§ TASK INSTRUCTIONS: Scan the listing below. Return every line containing the string "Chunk".

§ TASK DATA:
>>>

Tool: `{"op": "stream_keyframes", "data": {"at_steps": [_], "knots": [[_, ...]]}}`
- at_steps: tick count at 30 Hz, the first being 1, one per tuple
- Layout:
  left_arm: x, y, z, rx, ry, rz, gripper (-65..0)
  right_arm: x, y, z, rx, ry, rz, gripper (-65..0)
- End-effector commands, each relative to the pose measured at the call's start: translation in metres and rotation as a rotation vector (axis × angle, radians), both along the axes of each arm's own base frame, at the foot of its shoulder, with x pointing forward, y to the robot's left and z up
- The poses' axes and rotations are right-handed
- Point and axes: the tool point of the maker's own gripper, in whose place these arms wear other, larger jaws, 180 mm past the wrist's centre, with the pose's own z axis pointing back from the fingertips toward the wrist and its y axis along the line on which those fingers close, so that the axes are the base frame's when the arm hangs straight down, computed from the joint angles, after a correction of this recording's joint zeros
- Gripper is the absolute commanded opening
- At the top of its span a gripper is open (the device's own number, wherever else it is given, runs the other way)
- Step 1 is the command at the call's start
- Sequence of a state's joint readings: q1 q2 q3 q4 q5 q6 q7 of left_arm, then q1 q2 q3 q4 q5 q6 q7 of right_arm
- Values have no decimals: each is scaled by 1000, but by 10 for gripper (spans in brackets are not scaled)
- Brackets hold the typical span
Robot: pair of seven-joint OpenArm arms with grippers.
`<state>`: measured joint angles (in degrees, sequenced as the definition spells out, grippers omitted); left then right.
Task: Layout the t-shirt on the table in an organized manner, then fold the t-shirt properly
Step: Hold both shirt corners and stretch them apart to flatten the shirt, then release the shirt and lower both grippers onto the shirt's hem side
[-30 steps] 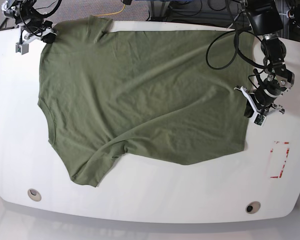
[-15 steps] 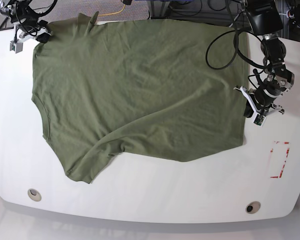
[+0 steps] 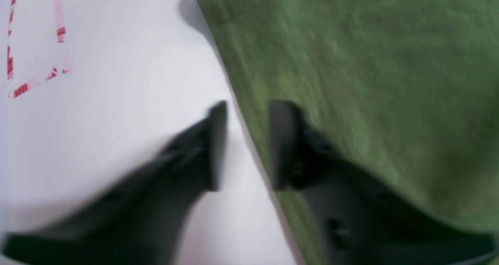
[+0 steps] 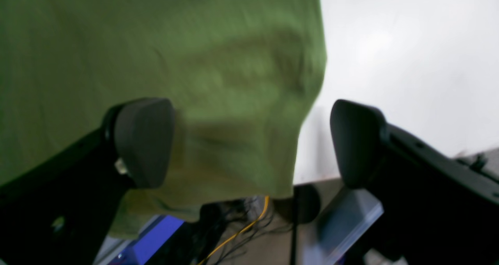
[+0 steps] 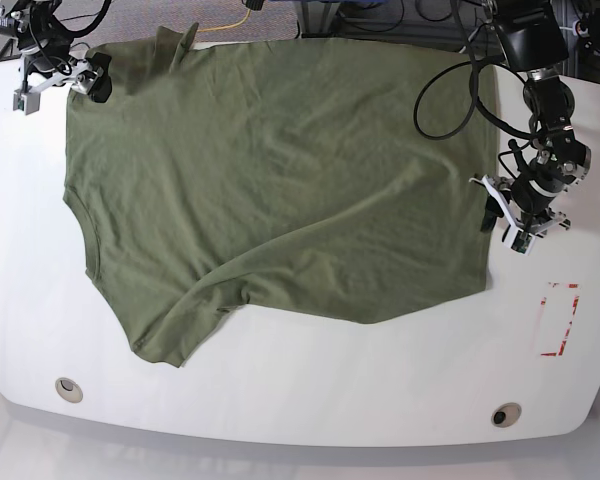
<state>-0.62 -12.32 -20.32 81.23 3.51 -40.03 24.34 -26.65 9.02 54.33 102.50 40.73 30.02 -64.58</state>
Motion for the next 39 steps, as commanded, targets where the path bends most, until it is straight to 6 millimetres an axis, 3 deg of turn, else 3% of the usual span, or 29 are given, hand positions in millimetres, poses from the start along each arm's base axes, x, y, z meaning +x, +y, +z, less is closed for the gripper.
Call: {"op": "stream_keyframes", "data": {"at_steps": [1, 7, 9, 11, 17, 22, 26, 30, 33, 35, 39], "knots": [[15, -4, 31, -56, -106, -9, -332, 17, -3, 23, -53, -74, 29, -33], [21, -20, 56, -157, -175, -55, -171, 56, -2, 57, -117, -197, 66, -32], [22, -23, 61, -165, -188, -72, -154, 69, -3, 68, -136, -236, 75, -32], [23, -30, 68, -169, -205, -92, -154, 87, -4, 83, -162, -282, 103, -32], [17, -51, 71, -145, -212, -160, -194, 150, 26, 114, -188, -390, 284, -36], [18, -64, 71, -121, -217, -171, -324, 195, 57, 127, -216, -433, 396, -49], [19, -72, 64, -101, -208, -166, -486, 224, 61, 128, -298, -409, 424, -187], [35, -69, 73, -69, -243, -100, -650, 258, 74, 121, -351, -395, 461, -465], [41, -67, 69, -57, -238, -70, -650, 277, 84, 107, -365, -361, 501, -617], [43, -69, 64, -64, -227, -56, -646, 288, 90, 99, -366, -347, 522, -647], [59, -68, 67, -60, -232, -49, -650, 300, 92, 80, -335, -320, 527, -637]]}}
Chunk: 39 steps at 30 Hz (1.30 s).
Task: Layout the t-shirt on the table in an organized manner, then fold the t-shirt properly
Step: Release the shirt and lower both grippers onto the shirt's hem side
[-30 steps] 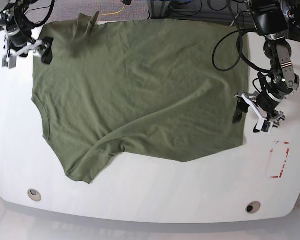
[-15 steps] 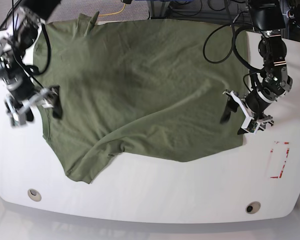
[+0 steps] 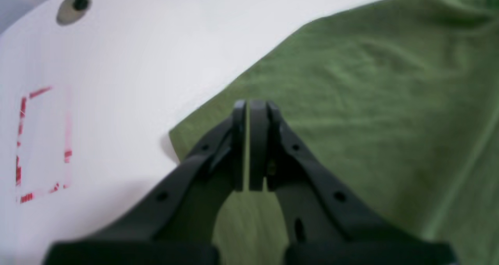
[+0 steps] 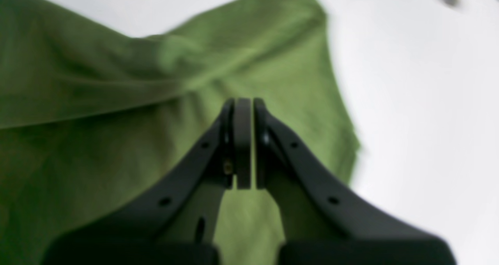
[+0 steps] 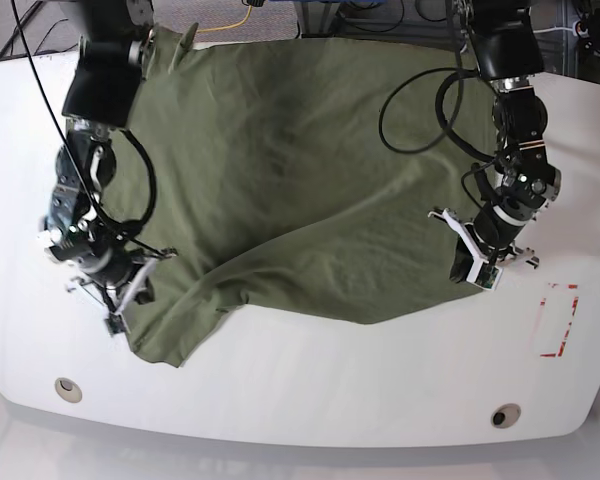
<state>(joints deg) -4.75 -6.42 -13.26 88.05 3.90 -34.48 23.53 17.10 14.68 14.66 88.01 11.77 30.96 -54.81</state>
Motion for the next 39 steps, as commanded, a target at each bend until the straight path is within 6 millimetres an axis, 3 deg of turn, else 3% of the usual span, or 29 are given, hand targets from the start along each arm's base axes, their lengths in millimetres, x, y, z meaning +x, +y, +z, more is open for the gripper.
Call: {"op": "stream_keyframes", "data": {"at_steps": [1, 9, 19, 24, 28, 33, 39], "knots": [[17, 4, 9, -9, -28, 10, -650, 14, -13, -1, 9, -15, -29, -637], [33, 11, -26, -54, 81, 37, -650, 15, -15, -37, 85, 47, -59, -640], [23, 26, -65, -62, 199, 61, -650, -6, -16, -70, 104, 109, -72, -640], [19, 33, -77, -66, 229, 68, -650, -16, -17, -80, 103, 133, -75, -640], [27, 34, -76, -87, 208, 70, -650, -20, -17, -84, 104, 145, -78, -640], [26, 33, -93, -122, 261, 81, -650, -27, -18, -102, 129, 183, -93, -640], [37, 31, -98, -154, 292, 90, -650, -19, -19, -115, 181, 179, -120, -640]]}}
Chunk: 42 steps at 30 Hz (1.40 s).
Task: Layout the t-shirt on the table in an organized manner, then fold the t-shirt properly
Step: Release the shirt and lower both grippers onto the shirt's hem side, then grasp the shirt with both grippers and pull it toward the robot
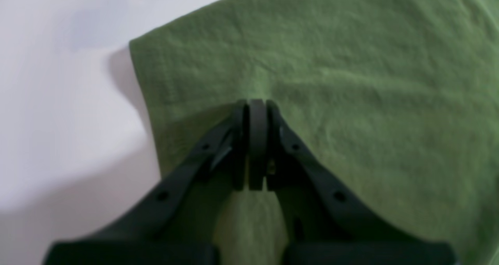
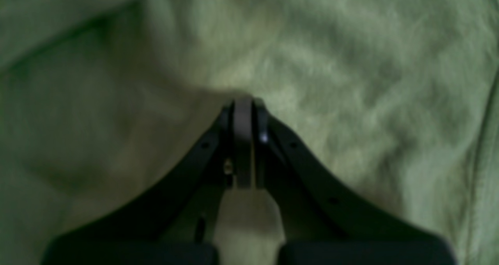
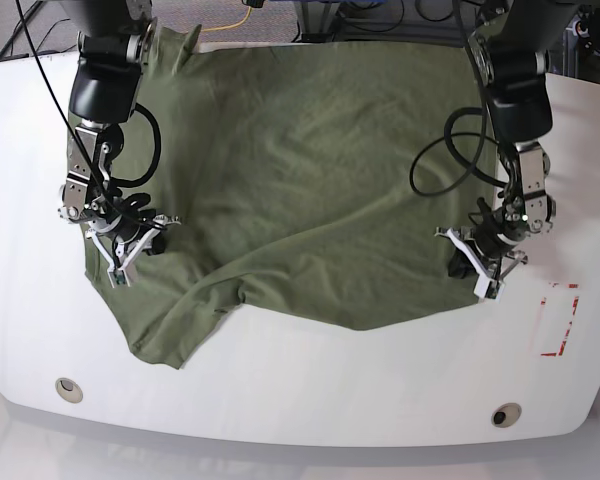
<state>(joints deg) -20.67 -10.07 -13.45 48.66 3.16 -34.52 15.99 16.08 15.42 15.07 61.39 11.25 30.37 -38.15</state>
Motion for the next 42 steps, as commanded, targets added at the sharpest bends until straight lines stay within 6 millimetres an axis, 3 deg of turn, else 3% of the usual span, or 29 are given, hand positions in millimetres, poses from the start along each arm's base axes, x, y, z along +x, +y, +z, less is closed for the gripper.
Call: {"op": "stream_keyframes", "data": {"at_steps": [1, 13, 19, 33, 42], "knots": [[2, 5, -5, 32, 45, -3, -650, 7, -7, -2, -2, 15, -13, -640], [25, 34, 13, 25, -28, 33, -650, 29, -18, -4, 48, -20, -70, -637], [33, 39, 17, 35, -35, 20, -650, 36, -30, 1, 48, -38, -94, -637], [72, 38, 61, -1, -156, 31, -650, 38, -31, 5, 55, -55, -101, -640], [74, 37, 75, -2, -224, 25, -650, 53, -30, 46, -7, -155, -55, -640]]}}
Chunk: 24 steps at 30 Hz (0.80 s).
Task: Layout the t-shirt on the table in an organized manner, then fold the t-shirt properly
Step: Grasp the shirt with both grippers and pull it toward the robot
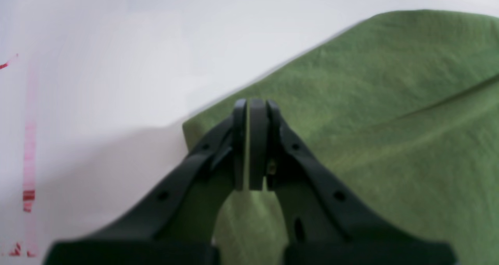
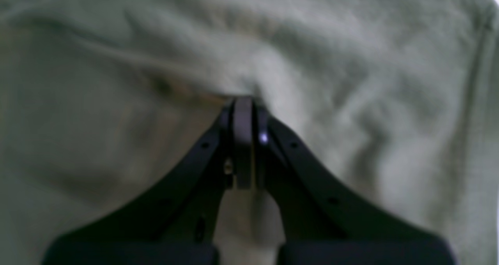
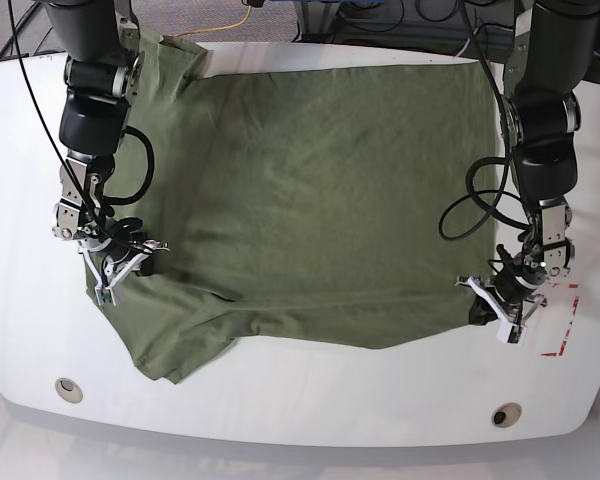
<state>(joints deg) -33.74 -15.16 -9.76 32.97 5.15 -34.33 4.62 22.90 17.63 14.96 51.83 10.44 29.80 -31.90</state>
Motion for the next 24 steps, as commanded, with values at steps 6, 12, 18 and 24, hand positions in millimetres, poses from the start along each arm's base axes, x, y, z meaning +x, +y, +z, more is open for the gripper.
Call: {"op": "stream_keyframes", "data": {"at_steps": [6, 12, 18, 24], "knots": [[0, 3, 38, 66, -137, -26, -650, 13, -5, 57, -97, -118, 48, -640], [-37, -8, 24, 149, -92, -72, -650, -8, -1, 68, -170, -112, 89, -642], [-73, -29, 20, 187, -94, -117, -650, -36, 4, 71, -190, -138, 78, -642], [-109, -47, 17, 219, -78, -152, -650, -72, 2, 74, -217, -134, 59, -642]]}}
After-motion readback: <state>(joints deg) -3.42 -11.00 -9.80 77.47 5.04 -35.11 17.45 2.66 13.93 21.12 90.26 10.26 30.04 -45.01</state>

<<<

§ EXERCISE SOLUTION:
Chunk: 39 steps at 30 Hz (1.30 s).
Chunk: 42 steps at 30 Hz (1.40 s).
Chunk: 24 steps at 30 Hz (0.80 s).

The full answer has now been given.